Born in Breda, The Netherlands 1971,BIO (PDF)

Saskia Olde Wolbers is represented by:Maureen Paley, London,

 

Deadline

Towards the end of Deadline, in an airport terminal after a long journey, the narrator is greeted by “a smiling stranger who yet looks so familiar” and who holds under his arm a book whose cover renders all the elements of this young woman’s preceding voyage as if its predestination: “Do I see rightly under his arm a book, with on the cover a photograph of father’s bush-taxi? And the title Deadline, by Lamin the first Bojang. Underneath in smaller italic letters a quote I think, ‘Do we all have journeys mapped out in our central nervous systems like migrating birds?
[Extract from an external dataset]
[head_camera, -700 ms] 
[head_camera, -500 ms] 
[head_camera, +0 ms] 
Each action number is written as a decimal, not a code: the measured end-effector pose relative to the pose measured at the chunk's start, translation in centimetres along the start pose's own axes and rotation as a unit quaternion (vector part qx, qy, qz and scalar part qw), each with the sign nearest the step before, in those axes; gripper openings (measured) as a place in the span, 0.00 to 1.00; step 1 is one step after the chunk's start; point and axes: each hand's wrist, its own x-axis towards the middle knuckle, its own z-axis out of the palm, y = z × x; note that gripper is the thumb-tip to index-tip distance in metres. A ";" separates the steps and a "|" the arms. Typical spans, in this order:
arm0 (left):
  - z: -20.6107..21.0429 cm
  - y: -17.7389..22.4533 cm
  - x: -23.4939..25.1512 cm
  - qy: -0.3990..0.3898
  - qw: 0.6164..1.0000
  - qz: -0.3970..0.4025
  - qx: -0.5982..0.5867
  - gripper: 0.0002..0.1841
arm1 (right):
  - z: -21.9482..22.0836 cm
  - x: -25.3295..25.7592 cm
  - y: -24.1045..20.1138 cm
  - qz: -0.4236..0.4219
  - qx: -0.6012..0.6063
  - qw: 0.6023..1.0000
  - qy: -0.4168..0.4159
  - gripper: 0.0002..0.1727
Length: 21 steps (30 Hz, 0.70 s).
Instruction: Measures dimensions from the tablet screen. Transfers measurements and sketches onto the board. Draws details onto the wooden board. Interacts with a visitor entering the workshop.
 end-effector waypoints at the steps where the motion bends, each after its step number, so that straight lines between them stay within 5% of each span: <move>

It seems the only way to account for our insane restlessness.’ And in even smaller letters, ‘The remarkable story of an epic voyage undertaken by a man in his desire to travel away from the everyday squalor of his region, that sees him drive a bush taxi from his native Gambia to an airport in Nigeria in a failed attempt to catch a plane to Greece. He spends sixteen months on the road working his way through eight West African countries.’” The narrative returns on itself, unless it starts here …1

Voice over excerpt:

I found myself very far away from home . . .
Father had driven us slowly east . . . in a rattling van . . .
After we traveled almost 3000 miles we parted . . .
And I boarded a plane to fly 8 hours north . . . over matt black deserts . . .
whose tiny settlements looked imprisoned by their fierce surroundings.
At my destination, I was welcomed by the exact same man …
who had earlier waved me off.
These were of course not totally the same man . . .
But my father and my uncle had very similar features.
What told them apart were their surroundings and attire.
While father wore his hair in short dreads,
a crisp England shirt … suit jacket and Sta-pressed slacks . . .
My uncle came to the airport in Athens fully wrapped in traditional robes . . .
Finely starched into the neat angular sketch of a human form.
Forty-three years ago my grandfather’s two wives . . .
had each delivered him a son.
On the very same day . . . in the exact same hour . . .
lying in adjacent rooms of their compound.
Father and uncle were twins with the luxury . . .
of having grown in their mothers alone.
Although the exact timing was fiercely disputed . . .
Both women stubbornly called their sons Lamin . . . the first-born.
But as my uncle was thought to be 3 weeks overdue . . .
and my father a week early . . . Uncle was appointed the elder . . .
and Father had his fate randomly sealed by a mere guess.

1(Phillip Monk, And While I Have Been Lying Here Perfectly Still, The Saskia Olde Wolbers Files)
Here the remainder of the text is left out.